Information supplied:
======
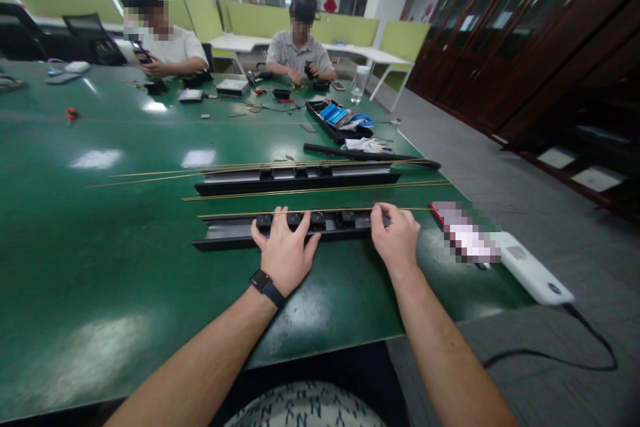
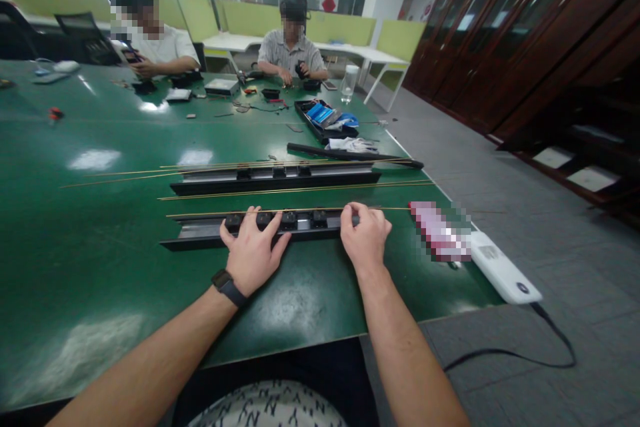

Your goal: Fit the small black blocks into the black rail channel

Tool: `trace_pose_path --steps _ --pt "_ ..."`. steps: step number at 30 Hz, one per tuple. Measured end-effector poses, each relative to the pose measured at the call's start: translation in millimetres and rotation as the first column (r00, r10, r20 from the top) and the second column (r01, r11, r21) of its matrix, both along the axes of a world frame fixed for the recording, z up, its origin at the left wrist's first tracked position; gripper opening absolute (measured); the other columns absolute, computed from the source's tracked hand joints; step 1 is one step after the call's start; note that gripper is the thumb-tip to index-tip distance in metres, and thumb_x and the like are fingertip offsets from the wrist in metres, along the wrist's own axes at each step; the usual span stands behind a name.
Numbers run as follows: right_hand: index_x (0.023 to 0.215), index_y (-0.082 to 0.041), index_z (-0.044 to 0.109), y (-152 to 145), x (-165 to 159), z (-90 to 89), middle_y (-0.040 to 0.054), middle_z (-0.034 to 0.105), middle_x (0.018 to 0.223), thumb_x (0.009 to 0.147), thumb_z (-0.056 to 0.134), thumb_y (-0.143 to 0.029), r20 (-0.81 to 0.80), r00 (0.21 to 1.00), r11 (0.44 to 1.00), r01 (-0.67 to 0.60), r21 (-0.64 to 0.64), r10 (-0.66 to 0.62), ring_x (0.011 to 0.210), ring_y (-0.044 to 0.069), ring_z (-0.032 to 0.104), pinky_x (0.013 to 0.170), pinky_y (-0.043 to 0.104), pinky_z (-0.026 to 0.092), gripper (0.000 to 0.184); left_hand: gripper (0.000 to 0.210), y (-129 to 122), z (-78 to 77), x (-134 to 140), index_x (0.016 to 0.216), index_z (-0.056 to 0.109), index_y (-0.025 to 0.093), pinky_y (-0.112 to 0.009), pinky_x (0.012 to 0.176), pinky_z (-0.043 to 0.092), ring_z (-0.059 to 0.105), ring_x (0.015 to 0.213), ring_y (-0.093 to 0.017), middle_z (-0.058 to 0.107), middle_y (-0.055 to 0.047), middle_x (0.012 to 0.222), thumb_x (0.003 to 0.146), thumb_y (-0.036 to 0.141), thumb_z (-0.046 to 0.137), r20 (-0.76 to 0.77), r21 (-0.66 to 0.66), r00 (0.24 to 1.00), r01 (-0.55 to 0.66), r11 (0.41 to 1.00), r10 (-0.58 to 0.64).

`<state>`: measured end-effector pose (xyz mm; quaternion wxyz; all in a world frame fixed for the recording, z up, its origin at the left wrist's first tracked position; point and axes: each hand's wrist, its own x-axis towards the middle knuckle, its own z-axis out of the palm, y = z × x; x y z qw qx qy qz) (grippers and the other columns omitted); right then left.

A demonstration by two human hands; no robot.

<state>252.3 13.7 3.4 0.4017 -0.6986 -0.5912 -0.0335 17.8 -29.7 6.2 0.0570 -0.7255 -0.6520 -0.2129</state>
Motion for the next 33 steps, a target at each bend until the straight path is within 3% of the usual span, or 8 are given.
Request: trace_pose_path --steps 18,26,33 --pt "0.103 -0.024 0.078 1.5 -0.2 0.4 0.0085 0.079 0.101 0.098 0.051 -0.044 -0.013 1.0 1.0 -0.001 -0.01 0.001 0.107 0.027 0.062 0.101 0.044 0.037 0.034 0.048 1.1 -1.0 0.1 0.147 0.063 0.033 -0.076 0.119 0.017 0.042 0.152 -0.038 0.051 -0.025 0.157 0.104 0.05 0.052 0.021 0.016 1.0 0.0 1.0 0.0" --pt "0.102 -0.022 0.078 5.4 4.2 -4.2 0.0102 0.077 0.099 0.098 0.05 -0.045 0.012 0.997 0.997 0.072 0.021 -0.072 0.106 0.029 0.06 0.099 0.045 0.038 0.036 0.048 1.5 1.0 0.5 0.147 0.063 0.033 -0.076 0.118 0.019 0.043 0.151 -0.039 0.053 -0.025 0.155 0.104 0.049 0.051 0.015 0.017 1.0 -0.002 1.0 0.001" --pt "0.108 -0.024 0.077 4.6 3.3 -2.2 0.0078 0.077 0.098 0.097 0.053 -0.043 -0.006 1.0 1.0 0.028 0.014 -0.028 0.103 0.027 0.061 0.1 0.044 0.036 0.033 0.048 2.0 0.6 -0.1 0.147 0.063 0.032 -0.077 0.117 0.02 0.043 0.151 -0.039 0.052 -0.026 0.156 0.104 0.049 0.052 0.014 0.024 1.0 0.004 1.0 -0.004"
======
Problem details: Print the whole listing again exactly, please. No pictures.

Exercise result:
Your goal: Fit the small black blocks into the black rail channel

Tool: `trace_pose_path --steps _ --pt "_ ..."`. steps: step number at 30 Hz, one per tuple. Measured end-effector poses, each relative to the pose measured at the call's start: translation in millimetres and rotation as the first column (r00, r10, r20 from the top) and the second column (r01, r11, r21) of its matrix, both along the axes of a world frame fixed for the recording, z up, its origin at the left wrist's first tracked position; gripper opening absolute (measured); the other columns absolute, computed from the source's tracked hand joints; step 1 is one step after the call's start; note that gripper is the thumb-tip to index-tip distance in metres, and thumb_x and the like are fingertip offsets from the wrist in metres, along the wrist's own axes at each step; the usual span stands behind a name.
Numbers run as follows: right_hand: index_x (0.023 to 0.215), index_y (-0.082 to 0.041), index_z (-0.044 to 0.109), y (-152 to 145), x (-165 to 159), z (-90 to 89), middle_y (-0.040 to 0.054), middle_z (-0.034 to 0.105), middle_x (0.018 to 0.223), thumb_x (0.009 to 0.147), thumb_z (-0.056 to 0.134), thumb_y (-0.143 to 0.029), r20 (-0.81 to 0.80), r00 (0.21 to 1.00), r11 (0.44 to 1.00), r01 (-0.67 to 0.60), r21 (-0.64 to 0.64), r10 (-0.66 to 0.62), ring_x (0.011 to 0.210), ring_y (-0.044 to 0.069), ring_z (-0.032 to 0.104), pinky_x (0.013 to 0.170), pinky_y (-0.043 to 0.104), pinky_z (-0.026 to 0.092), gripper (0.000 to 0.184); left_hand: gripper (0.000 to 0.210), y (-129 to 122), z (-78 to 77), x (-134 to 140), index_x (0.016 to 0.216), index_z (-0.056 to 0.109), index_y (-0.025 to 0.093), pinky_y (-0.112 to 0.009), pinky_x (0.012 to 0.176), pinky_z (-0.043 to 0.092), ring_z (-0.059 to 0.105), ring_x (0.015 to 0.213), ring_y (-0.093 to 0.017), middle_z (-0.058 to 0.107), middle_y (-0.055 to 0.047), middle_x (0.012 to 0.222), thumb_x (0.003 to 0.146), thumb_y (-0.036 to 0.141), thumb_z (-0.046 to 0.137), r20 (-0.76 to 0.77), r21 (-0.66 to 0.66), r00 (0.24 to 1.00), r01 (-0.55 to 0.66), r11 (0.41 to 1.00), r10 (-0.58 to 0.64).

`<state>`: measured end-effector pose (xyz mm; quaternion wxyz; all in a world frame fixed for the recording, z up, its origin at the left wrist's first tracked position; point and axes: each hand's wrist, its own x-axis towards the middle knuckle, its own z-axis out of the palm, y = z × x; x y z qw qx qy qz) (grippers and the other columns omitted); right then left.

A demonstration by two human hands; no robot.

<state>252.3 13.7 3.4 0.4017 -0.6986 -0.5912 -0.0335 17.8 -29.7 6.2 0.0570 -0.7255 -0.6520 -0.2129</state>
Motion for the next 33 steps, a target at each bend until the straight path is within 3% of the usual span, or 8 are given.
Request: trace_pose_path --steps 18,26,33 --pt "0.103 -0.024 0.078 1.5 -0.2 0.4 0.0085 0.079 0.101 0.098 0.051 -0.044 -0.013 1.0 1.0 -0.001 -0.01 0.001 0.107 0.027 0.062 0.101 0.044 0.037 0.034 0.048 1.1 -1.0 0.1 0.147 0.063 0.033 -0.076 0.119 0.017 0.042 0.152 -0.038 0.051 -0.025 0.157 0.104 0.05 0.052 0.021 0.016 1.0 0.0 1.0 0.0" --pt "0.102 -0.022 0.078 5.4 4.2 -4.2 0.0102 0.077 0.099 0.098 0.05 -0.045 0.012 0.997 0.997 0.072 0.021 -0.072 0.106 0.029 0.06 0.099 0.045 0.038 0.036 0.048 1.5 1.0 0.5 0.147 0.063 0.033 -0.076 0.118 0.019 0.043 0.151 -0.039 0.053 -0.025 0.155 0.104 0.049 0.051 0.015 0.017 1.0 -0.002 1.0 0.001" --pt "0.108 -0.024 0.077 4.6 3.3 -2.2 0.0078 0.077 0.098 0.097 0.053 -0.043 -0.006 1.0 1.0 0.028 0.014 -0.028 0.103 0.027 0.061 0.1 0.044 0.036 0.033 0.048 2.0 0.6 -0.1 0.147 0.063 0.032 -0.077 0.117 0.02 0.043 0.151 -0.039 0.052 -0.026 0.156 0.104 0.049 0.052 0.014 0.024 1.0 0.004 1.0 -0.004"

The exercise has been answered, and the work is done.